Après avoir pris une grande inspiration, je leur raconte tout ce qui s’est passé depuis que je me suis enfuie après la cérémonie de classement. Jen reste assez calme en m’écoutant, mais Marie devient de plus en plus furieuse. Ça doit être son côté Alpha, elle a du mal à contrôler ses émotions.
«Donc tu es pratiquement en train de squatter ici ?» me demande Jennifer avec des larmes dans les yeux. «Tu peux juste venir habiter avec moi. Je... Je suis sûre que mes parents ne seraient pas contre.» Elle essaie, mais nous savons toutes les deux que ce n'est pas une option.
«Ça va, honnêtement. J'ai en fait trouvé un travail à temps partiel et dans quelques semaines, je pourrai me permettre mon propre logement. Je dois juste tenir le coup pendant un moment, et je vais très bien m'en sortir.» Je suis encore surprise de voir à quel point je me sens confiante.
«Je suis à quelques mois de trouver mon compagnon, et j'ai ce sentiment que le fait de le trouver va tout changer pour moi.» Jen se redresse un peu en voyant à quel point je parle avec enthousiasme de la recherche de mon compagnon, mais Marie semble devenir de plus en plus en colère, alors je coupe la réunion émotionnelle et nous retournons toutes en cours.
Après l'école, Jennifer propose de m'accompagner au pub et je lui présente Carla et Rudy. Elle est restée un moment, mais j'étais occupée à servir aux tables, alors elle est finalement partie, mais pas avant de me donner un gros câlin et de dire à quel point elle est fière de moi. Je suppose que je me sens aussi un peu fière de moi. Je gère grave !
Nous approchons de l'heure de fermeture et alors que les derniers clients partent, je vais à l'arrière pour ranger le bureau de Carla. En chantonnant, je danse avec le balai et organise ses papiers. On dirait que je suis faite pour être Omega.
«Wow, tu chantes ?» Carla s'approche, la bouche grande ouverte et les yeux écarquillés.
« Oh ma Déesse, tu m'as fait une peur bleue. Désolée, je ne savais pas que tu étais ici.»
« Tu as vraiment une super voix, Sam. Tu sais quoi ? Tu devrais chanter à la prochaine soirée open mic. »
«Pff, tu n'as pas besoin d'être aussi gentille. Je ne veux pas faire fuir tous les clients du pub, alors je promets de m'abstenir de chanter en public.» Je ris du mieux que je peux, mais Carla ne lâche pas l'affaire.
«Tu rigoles, n'est-ce pas ?» Dès qu'elle a compris que je suis sérieuse, elle a crié pour que Rudy vienne.
« Hé Rudy, viens ici et fais le vieux loup sage : écoute cette fille chanter.
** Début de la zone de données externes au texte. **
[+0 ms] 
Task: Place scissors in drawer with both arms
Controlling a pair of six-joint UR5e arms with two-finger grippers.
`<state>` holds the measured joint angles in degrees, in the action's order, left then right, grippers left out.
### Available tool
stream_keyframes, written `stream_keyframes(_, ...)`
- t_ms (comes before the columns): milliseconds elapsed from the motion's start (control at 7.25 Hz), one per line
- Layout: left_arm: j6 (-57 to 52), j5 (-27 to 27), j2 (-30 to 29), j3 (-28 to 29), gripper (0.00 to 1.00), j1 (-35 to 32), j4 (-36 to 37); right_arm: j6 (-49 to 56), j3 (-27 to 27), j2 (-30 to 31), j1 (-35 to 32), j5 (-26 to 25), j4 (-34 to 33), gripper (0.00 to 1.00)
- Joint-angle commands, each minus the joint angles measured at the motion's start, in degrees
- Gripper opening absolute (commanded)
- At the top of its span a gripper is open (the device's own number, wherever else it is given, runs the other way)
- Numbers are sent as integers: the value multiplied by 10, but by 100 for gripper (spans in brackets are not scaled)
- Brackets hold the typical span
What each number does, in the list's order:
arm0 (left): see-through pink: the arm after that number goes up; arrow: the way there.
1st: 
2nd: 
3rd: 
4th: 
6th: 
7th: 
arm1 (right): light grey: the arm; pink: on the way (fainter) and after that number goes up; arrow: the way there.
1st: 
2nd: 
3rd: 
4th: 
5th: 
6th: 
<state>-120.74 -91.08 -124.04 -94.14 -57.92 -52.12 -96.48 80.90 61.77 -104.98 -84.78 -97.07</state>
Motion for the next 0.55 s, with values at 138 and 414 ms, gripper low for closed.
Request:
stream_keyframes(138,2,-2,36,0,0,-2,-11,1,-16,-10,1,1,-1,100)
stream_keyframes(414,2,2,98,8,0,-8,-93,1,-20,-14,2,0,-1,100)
Je te jure que j’ai jamais entendu une voix aussi belle, mais elle croit qu’elle chante faux. »
«D'accord, laisse-moi entendre ça !» Rudy s'assoit sur une chaise en agissant comme un juge dans ‘The Voice’. Aussi marrant que je trouve tout ça, je préférerais ne pas chanter devant eux.
«Oublions tout ça, d'accord ? Je pense que je vais rentrer chez moi. Tout a l'air en ordre ici, alors je vous verrai demain ?» Je demande en espérant qu'ils vont lâcher l'affaire et me laisser tranquille.
«Chante, bon sang ! Tu as une super voix, gamine, tu as juste besoin d'un coup de pouce, alors je te pousse. Maintenant chante !»
Je ne comprends pas ce qui s'est passé, mais dès que Carla a élevé la voix et m'a ordonné de chanter, je me suis laissée emporter. J'ai fermé les yeux et commencé à chanter le refrain de Bird Set Free de Sia.
«Wow, gamine, tu chantes vraiment ce samedi.» Rudy s'est levé en riant et en applaudissant.
«Je suppose que je vais inscrire mon nom sur la liste.» Je souris largement et je ne peux pas m'empêcher de ressentir de l'excitation à l'idée de chanter.